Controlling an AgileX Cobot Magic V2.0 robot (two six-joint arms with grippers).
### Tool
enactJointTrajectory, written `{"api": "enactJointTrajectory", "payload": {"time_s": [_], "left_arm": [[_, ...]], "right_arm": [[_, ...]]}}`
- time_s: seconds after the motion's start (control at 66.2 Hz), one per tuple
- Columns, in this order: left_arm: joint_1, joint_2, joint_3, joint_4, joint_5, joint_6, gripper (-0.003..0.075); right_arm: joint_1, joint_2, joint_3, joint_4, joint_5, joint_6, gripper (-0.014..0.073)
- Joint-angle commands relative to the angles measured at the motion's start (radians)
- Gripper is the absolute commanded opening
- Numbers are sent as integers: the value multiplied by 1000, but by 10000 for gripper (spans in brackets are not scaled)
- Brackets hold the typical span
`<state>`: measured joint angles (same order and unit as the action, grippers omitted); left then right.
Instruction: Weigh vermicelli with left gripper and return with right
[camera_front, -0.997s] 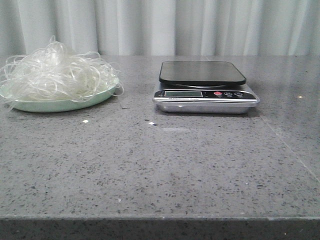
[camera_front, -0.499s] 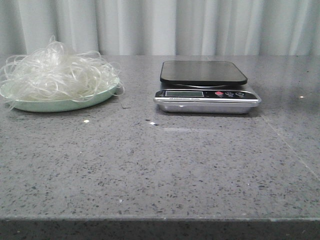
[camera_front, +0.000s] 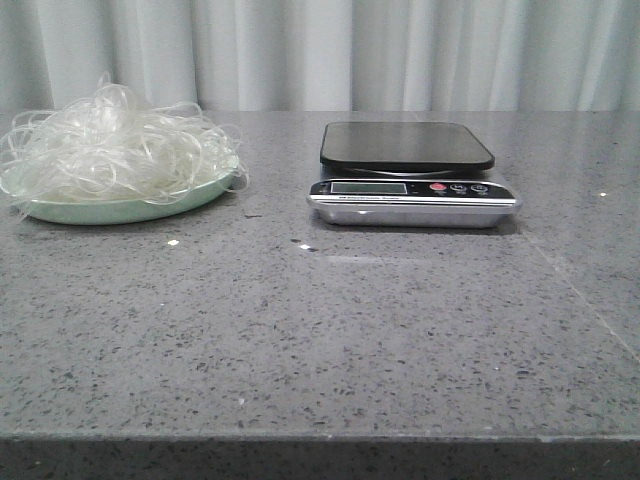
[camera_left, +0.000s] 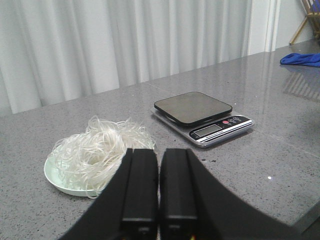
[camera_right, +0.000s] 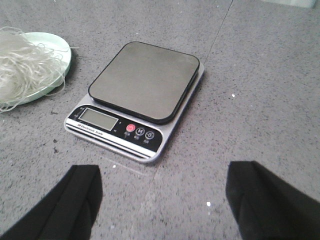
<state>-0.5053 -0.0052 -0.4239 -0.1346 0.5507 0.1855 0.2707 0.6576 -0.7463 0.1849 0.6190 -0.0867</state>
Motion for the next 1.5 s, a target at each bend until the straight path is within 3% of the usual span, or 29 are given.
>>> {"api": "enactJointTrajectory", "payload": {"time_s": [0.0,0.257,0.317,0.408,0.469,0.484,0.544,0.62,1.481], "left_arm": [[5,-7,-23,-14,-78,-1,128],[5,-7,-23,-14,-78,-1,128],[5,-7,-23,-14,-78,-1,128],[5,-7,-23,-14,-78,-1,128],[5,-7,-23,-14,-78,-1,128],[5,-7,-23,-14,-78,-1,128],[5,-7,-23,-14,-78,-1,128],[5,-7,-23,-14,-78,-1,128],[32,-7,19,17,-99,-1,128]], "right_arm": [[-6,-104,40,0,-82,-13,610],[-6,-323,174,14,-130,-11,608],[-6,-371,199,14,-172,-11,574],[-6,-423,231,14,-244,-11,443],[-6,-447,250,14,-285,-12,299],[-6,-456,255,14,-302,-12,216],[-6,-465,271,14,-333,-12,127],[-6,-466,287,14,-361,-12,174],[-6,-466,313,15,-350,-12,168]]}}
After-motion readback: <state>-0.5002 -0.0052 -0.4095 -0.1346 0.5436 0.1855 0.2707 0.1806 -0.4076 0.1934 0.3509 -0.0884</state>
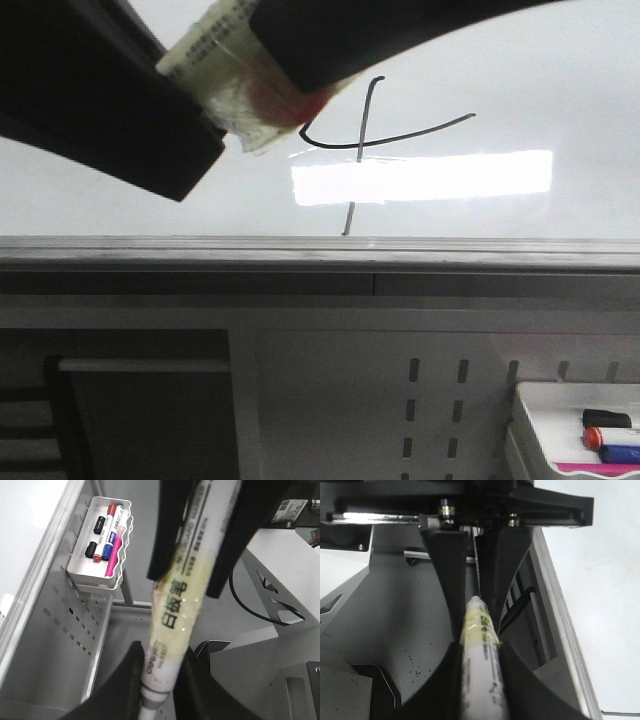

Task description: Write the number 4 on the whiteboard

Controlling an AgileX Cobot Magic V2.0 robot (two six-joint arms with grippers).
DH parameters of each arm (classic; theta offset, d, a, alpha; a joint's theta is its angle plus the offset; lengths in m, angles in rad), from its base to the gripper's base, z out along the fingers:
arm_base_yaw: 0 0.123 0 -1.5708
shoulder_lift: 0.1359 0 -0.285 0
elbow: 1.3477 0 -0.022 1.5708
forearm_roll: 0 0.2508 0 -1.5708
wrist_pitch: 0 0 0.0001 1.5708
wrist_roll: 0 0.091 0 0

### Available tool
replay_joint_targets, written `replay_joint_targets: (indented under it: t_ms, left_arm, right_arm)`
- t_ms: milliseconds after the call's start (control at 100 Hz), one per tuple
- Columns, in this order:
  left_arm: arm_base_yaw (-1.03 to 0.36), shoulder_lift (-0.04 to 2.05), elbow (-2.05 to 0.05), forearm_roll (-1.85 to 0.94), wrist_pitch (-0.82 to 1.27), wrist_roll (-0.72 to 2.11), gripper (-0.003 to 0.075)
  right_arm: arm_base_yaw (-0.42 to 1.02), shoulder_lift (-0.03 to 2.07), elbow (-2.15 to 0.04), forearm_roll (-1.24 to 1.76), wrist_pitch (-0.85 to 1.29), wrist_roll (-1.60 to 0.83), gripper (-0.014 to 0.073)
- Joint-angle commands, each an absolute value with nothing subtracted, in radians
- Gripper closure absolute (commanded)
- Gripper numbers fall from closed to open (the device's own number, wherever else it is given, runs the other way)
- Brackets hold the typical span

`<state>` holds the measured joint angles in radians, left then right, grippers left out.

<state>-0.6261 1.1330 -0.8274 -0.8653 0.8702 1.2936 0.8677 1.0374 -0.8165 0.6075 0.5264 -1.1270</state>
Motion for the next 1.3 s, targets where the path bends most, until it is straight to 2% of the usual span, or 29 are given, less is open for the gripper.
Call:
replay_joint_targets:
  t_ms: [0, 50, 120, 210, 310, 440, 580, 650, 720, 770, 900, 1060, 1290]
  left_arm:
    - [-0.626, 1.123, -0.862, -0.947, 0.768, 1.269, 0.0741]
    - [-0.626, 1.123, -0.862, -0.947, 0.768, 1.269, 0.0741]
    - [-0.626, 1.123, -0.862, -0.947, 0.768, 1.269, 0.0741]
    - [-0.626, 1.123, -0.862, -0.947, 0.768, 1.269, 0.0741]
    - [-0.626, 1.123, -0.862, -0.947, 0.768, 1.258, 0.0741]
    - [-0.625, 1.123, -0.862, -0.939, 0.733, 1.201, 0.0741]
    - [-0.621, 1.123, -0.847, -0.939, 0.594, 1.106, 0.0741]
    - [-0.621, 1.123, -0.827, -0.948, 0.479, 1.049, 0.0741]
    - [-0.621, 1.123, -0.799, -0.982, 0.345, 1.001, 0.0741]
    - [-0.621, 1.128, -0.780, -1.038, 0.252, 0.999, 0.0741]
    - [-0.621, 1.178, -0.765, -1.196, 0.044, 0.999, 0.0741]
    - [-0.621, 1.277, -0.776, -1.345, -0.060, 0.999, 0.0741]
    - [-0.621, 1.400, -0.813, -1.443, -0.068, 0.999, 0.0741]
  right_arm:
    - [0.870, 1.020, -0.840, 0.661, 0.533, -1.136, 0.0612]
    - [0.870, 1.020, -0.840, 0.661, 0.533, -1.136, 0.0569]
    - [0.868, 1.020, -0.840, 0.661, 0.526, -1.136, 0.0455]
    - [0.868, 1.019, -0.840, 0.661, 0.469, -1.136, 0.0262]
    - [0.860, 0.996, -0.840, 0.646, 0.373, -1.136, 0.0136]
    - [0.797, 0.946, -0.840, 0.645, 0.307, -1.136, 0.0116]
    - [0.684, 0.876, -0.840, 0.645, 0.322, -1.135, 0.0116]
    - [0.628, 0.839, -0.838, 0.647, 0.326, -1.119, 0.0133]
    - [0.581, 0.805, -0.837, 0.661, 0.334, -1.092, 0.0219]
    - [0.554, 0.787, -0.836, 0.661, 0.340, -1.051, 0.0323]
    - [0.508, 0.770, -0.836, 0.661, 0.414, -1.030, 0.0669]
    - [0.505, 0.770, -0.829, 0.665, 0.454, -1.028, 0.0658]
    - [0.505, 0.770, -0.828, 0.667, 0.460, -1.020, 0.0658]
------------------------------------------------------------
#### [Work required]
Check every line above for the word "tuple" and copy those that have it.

#### [Your response]
- time_s: seconds after the motion's start (control at 66.2 Hz), one per tuple
- t_ms: milliseconds after the call's start (control at 100 Hz), one per tuple

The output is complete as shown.